• **Exercise goal**: Provide only the number of lines in the data below that contain the string "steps".

• **Raw data**:
^^^^^^^^

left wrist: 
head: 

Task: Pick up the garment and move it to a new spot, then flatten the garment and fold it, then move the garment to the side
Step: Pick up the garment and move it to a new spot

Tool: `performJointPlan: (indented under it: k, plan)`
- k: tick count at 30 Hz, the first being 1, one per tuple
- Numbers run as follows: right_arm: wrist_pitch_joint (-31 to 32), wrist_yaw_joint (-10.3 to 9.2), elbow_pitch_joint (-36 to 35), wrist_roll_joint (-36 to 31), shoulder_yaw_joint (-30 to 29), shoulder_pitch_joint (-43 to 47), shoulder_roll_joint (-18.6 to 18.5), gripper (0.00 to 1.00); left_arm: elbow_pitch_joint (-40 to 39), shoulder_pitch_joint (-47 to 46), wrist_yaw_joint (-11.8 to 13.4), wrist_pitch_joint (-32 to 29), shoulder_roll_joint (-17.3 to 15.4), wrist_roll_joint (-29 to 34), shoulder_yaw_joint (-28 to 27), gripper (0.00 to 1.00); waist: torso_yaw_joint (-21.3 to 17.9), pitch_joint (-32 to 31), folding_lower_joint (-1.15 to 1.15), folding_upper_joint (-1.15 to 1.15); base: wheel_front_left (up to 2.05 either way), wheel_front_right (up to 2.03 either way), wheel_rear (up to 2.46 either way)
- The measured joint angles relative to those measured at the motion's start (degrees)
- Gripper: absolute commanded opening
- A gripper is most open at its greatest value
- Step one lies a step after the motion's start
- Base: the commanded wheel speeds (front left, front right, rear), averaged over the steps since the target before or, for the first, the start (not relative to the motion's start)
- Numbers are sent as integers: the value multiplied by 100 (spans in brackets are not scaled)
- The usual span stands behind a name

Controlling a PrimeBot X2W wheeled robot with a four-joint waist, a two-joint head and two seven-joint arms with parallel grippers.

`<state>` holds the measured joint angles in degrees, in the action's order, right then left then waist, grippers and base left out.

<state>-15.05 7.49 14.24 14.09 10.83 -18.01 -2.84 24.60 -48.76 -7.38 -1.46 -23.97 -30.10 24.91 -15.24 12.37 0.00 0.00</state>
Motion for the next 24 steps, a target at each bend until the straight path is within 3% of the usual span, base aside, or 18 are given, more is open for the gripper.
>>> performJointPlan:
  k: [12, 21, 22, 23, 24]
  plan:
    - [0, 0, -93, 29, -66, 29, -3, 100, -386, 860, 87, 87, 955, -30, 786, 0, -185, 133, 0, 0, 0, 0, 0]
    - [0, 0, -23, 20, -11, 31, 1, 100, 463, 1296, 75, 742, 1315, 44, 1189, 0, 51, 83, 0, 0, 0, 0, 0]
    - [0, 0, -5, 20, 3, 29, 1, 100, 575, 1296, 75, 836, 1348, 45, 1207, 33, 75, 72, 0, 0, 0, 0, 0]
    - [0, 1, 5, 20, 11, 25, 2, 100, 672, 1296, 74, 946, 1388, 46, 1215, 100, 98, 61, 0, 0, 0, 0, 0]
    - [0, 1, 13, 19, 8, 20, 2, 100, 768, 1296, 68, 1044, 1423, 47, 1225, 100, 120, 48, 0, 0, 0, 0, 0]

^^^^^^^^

• **Answer to this problem**: 2